■ **About this exercise**: Quote every line below exactly as it reads.

** Dataset section follows **

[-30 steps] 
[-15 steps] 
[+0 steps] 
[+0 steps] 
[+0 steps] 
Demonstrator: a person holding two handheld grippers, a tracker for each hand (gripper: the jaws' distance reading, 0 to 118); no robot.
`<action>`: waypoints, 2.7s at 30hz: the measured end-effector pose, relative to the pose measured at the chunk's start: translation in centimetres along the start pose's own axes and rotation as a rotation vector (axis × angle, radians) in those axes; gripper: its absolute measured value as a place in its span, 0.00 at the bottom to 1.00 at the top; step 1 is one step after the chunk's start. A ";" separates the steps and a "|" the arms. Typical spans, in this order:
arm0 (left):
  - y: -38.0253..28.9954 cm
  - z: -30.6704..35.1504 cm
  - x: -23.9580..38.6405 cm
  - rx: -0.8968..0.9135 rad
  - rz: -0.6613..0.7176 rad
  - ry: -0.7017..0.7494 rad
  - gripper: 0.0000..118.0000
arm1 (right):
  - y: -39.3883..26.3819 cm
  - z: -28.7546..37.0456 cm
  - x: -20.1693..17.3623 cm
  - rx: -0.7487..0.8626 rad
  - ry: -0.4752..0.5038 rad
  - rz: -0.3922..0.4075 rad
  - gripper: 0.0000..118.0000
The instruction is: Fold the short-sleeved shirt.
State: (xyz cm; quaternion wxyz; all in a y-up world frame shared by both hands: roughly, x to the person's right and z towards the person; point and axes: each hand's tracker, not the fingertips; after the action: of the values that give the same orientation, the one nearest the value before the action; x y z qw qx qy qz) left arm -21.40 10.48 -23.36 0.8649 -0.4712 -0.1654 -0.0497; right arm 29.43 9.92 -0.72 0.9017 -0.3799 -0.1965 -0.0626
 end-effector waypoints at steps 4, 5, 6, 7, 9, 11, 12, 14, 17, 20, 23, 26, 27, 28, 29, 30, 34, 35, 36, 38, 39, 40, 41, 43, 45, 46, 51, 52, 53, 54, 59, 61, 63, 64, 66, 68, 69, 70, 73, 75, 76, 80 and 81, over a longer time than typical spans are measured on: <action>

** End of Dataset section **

■ **Response area**:
[-30 steps] 
[-15 steps] 
[+0 steps] 
[+0 steps] 
[+0 steps] 
Demonstrator: a person holding two handheld grippers, a tracker for each hand (gripper: the jaws' distance reading, 0 to 118); no robot.
`<action>`: waypoints, 2.7s at 30hz: the measured end-effector pose, relative to the pose measured at the chunk's start: translation in centimetres along the start pose's own axes and rotation as a rotation vector (axis × angle, radians) in those axes; gripper: its absolute measured value as a place in its span, 0.00 at the bottom to 1.00 at the top; step 1 is one step after the chunk's start. A ";" separates the steps and a "|" the arms. Typical spans, in this order:
arm0 (left):
  - y: -38.0253..28.9954 cm
  - z: -30.6704..35.1504 cm
  - x: -23.9580..38.6405 cm
  - rx: -0.8968..0.9135 rad
  - rz: -0.6613..0.7176 rad
  - ry: -0.7017..0.7494 rad
  - gripper: 0.0000..118.0000
arm1 (right):
  - y: -39.3883..26.3819 cm
  - z: -28.7546..37.0456 cm
  - x: -20.1693..17.3623 cm
  - rx: -0.7487..0.8626 rad
  - ry: -0.4752..0.5038 rad
  - rz: -0.3922..0.4075 rad
  - gripper: 0.0000..118.0000
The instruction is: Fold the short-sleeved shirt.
State: (xyz cm; quaternion wxyz; all in a y-up world frame shared by both hands: roughly, x to the person's right and z towards the person; point and axes: each hand's tracker, not the fingertips; after the action: of the values that give the same orientation, the one nearest the value before the action; x y z qw qx qy qz) left arm -21.40 10.48 -23.36 0.8649 -0.4712 -0.1654 -0.0497; right arm 29.43 9.92 -0.72 0.9017 -0.3799 -0.1965 -0.0626
 end-effector waypoints at steps 4, 5, 6, 7, 9, 11, 12, 14, 17, 20, 23, 26, 27, 28, 29, 30, 34, 35, 36, 38, 39, 40, 41, 43, 45, 46, 51, 52, 53, 54, 59, 61, 63, 64, 66, 68, 69, 70, 73, 75, 76, 80 and 81, over a longer time than typical spans are measured on: <action>

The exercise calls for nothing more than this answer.